But he puts little emphasis on the fact that the original study had n=69 and p=.01 or something (judging from the confidence intervals):

Given publication bias and methodological degrees of freedom, and this is very poor evidence indeed. It requires no elaborate explanation of scoring of tests.

Haier does not cover the general history of attempts to increase intelligence, and this is a mistake because those don’t read history make the same mistakes over and over again. History supplies ample evidence that can inform our prior. I can’t think of any particular reason not to briefly cover this history given that Spitz wrote a pretty good book on the topic.

WM/brain training is just the latest fad in a long series of cheap tricks to improve intelligence or other test performance. The pattern is:

  1. Small study, usually with marginal effects by NHST standards (p close to .05)
  2. Widespread media and political attention
  3. Follow-up/replication research takes 1-3 decades and is always negative.
  4. The results from (3) are usually ignored, and the fad continues until it slowly dies because researchers get bored of it, and switch to the next fad. Sometimes this dying can take a very long time.

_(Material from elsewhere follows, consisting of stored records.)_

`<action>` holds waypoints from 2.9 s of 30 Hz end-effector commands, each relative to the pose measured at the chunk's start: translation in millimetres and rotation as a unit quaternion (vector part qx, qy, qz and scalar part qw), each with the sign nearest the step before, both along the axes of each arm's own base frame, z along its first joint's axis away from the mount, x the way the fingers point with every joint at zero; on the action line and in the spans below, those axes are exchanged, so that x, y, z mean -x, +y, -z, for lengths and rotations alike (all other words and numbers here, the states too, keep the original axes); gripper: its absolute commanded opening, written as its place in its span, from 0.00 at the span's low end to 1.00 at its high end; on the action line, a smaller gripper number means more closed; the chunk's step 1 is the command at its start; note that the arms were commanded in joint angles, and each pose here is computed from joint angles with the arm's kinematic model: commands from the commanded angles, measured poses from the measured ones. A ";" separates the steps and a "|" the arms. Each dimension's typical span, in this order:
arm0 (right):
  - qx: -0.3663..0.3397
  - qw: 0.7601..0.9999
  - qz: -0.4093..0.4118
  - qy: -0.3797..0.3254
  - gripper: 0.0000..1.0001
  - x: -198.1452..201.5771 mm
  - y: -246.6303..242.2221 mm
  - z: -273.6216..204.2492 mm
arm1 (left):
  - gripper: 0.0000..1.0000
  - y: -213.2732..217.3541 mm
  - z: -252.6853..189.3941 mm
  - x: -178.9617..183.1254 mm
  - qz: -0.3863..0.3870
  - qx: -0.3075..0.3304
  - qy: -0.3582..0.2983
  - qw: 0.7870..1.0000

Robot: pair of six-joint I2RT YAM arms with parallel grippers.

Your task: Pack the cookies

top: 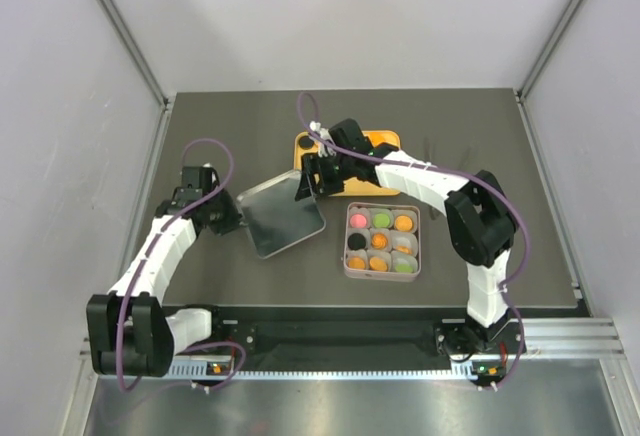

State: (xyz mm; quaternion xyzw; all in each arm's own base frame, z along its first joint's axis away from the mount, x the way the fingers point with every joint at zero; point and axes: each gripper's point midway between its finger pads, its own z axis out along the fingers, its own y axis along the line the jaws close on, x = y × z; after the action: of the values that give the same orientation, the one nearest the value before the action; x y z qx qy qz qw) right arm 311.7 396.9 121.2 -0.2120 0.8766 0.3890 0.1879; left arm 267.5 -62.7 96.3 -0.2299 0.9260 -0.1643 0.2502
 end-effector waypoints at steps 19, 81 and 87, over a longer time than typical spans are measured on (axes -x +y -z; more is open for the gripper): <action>-0.119 0.991 0.066 0.004 0.00 -41.6 -45.6 -101.3 | 0.46 -68.5 -119.0 -63.9 0.137 -0.045 -0.225 0.964; -0.099 0.912 0.346 -0.199 0.91 -73.3 -244.2 -244.8 | 0.00 -274.8 -176.9 -16.4 0.381 -0.246 -0.401 0.796; -0.089 0.895 0.381 -0.215 0.93 -57.6 -271.1 -225.3 | 0.00 -287.5 -208.4 -8.7 0.380 0.055 -0.356 0.852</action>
State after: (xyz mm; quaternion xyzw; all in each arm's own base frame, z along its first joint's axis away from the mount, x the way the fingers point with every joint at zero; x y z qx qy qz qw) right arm 364.6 143.4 355.6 0.0642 0.7964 0.3424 0.4943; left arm 300.2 -330.5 260.2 0.2578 0.7916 -0.1565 0.5314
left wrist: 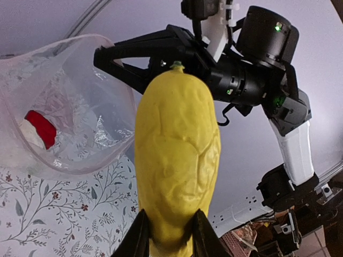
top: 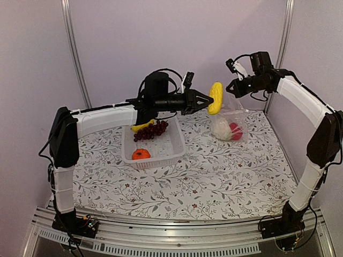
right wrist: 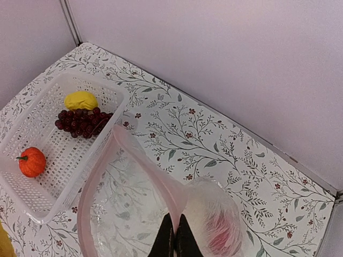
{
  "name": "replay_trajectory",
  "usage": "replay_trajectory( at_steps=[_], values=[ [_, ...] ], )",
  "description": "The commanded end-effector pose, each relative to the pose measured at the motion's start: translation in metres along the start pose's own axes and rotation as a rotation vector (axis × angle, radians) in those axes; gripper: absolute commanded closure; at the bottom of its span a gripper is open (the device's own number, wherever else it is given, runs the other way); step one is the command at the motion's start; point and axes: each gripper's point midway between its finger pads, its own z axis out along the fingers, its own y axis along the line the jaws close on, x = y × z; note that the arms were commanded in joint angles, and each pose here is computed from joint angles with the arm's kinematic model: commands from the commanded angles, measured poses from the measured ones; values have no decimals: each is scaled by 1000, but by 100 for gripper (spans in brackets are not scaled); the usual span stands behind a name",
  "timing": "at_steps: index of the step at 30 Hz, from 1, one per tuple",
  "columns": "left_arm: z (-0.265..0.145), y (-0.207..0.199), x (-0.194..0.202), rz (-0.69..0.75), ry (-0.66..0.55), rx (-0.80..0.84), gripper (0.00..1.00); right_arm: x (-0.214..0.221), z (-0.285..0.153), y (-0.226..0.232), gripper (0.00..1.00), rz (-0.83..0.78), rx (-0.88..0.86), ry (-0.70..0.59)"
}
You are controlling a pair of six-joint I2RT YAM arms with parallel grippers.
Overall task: Place the food in the zip-top bag and seal the zipper
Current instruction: Place the fake fruit in the zipper food storage bag.
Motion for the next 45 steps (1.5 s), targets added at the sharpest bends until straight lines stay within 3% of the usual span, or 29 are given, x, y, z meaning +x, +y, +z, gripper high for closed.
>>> replay_trajectory(
  at_steps=[1, 12, 23, 33, 40, 45],
  values=[
    [16, -9, -2, -177, -6, 83, 90, -6, -2, 14, 100, 14, -41, -14],
    [37, 35, 35, -451, 108, 46, 92, 0, -9, 39, 100, -42, -73, -25],
    [37, 69, 29, -613, 30, -45, 95, -1, -27, 78, 100, -98, -172, -58],
    [49, 71, 19, -782, -21, 5, 71, 11, -24, 99, 100, -93, -260, -47],
    [53, 67, 12, -733, -20, -32, 45, 0, -28, 89, 100, -78, -204, -66],
    [38, 53, -6, -590, -68, -79, 34, -7, -32, 62, 100, -15, -174, -82]
  ],
)
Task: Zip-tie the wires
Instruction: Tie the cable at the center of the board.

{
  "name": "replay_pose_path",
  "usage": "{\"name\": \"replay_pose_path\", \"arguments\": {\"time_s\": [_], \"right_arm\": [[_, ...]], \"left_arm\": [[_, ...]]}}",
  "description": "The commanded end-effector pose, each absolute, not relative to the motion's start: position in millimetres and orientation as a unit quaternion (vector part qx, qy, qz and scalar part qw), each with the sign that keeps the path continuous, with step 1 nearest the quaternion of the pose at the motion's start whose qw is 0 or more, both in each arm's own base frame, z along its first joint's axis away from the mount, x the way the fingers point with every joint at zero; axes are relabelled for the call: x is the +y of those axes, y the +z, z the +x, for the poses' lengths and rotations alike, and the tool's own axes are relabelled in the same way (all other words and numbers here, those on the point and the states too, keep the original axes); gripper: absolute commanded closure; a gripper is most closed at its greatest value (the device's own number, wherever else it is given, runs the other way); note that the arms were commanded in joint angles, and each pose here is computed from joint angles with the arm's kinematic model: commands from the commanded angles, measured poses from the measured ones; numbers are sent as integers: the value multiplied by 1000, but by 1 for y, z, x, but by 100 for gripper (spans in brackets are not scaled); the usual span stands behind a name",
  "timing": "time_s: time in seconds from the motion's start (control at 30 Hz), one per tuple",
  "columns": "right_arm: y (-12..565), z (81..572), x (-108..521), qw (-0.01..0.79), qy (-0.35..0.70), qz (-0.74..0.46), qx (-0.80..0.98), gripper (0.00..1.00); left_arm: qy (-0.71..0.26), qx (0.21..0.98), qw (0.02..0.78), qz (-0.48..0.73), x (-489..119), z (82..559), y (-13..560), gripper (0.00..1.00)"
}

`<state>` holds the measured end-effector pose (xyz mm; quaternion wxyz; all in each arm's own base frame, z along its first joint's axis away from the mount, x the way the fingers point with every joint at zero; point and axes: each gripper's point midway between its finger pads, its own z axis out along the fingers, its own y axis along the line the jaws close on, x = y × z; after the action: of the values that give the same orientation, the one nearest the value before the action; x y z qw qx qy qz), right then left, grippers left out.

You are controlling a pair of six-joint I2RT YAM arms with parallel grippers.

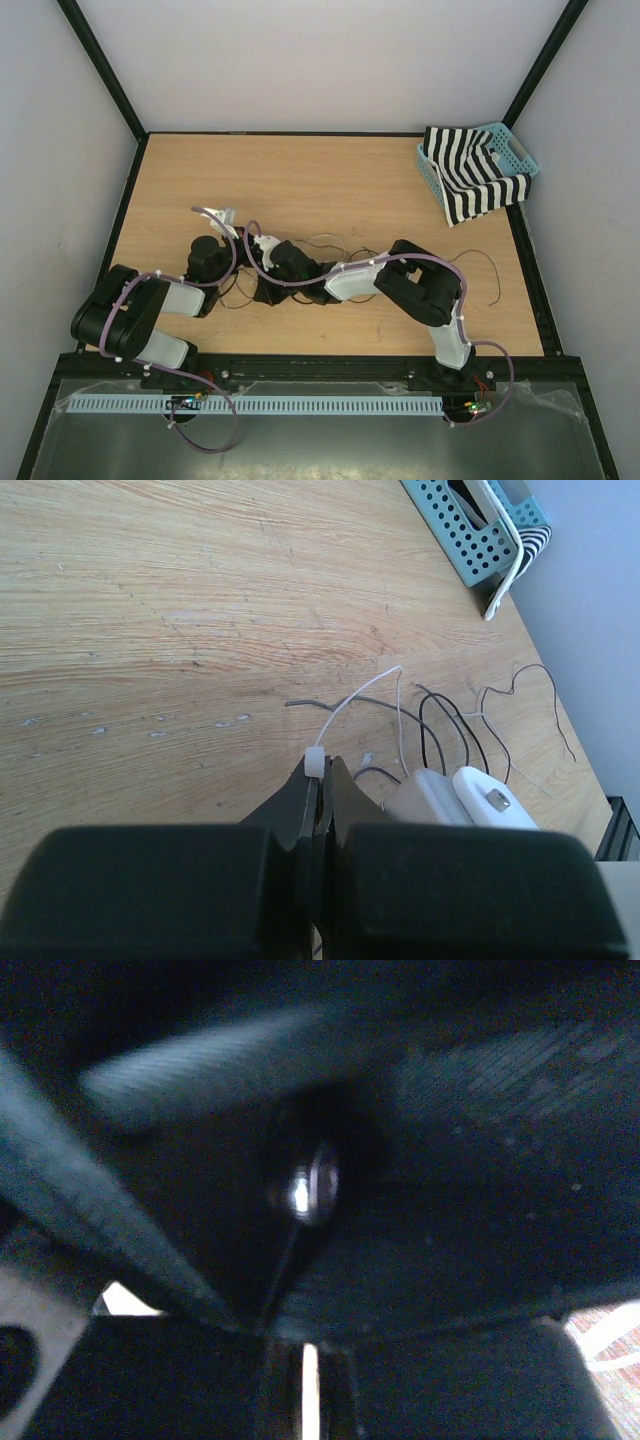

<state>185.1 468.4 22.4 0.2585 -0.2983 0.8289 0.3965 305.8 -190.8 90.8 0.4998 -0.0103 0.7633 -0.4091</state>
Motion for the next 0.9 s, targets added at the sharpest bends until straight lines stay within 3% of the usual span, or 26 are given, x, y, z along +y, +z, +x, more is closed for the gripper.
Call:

[See also: Hsu’s more general pattern.]

Some immediate examples I can think of:

  • Early interventions for low intelligence children: endless variations. Proponents always cite early, tiny studies (these are: Perry Preschool Project (1962), The Abecedarian Project (1972), The Milwaukee Project (1960s)), and neglect large negative replications (e.g. Head Start Impact Study).
  • Interventions targeted at autistic, otherwise damaged and the regular dull children. History of full of charlatans pandering miracle treatments to sad parents (see Spitz’ review).
  • Pygmalion/self-fulfilling prophecy effects. Usually people only mention a single study from 1968. Seeing the pattern here?
  • Stereotype threat. Actually this is not even a boosting effect, but is widely understood in that way. This one is still in stage.
  • Mozart effect.
  • Hard to read fonts.

I think readers would better appreciate the current studies if they knew the historical record – 0% success rate despite >80 years of trying with massive funding and political support. Haier does kind of get to this stage, but only after going over the papers and not as explicitly as I do above:

Speaking of independent replication, none of the three studies discussed so far (the Mozart Effect, n-back training, and computer training) included any replication attempt in the original reports. There are other interesting commonalities among these studies. Each claimed a finding that overturned long-standing findings from many previous studies. Each study was based on small samples. Each study measured putative cognitive gains with single test scores rather that extracting a latent factor like g from multiple measures. Each study’s primary author was a young investigator and the more senior authors had few previous publications that depended on psychometric assessment of intelligence. In retrospect, is it surprising that numerous subsequent studies by independent, experienced investigators failed to replicate the original claims? There is a certain eagerness about showing that intelligence is malleable and can be increased with relatively simple interventions. This eagerness requires researchers to be extra cautious. Peer-reviewed publication of extraordinary claims requires extraordinary evidence, which is not apparent in Figures 5.1, 5.3, and 5.4. In my view, basic requirements for publication of “landmark” findings would start with replication data included along with original findings. This would save many years of effort and expense trying to replicate provocative claims based on fundamentally flawed studies and weak results. It is a modest proposal, but probably unrealistic given academic pressures to publish and obtain grants.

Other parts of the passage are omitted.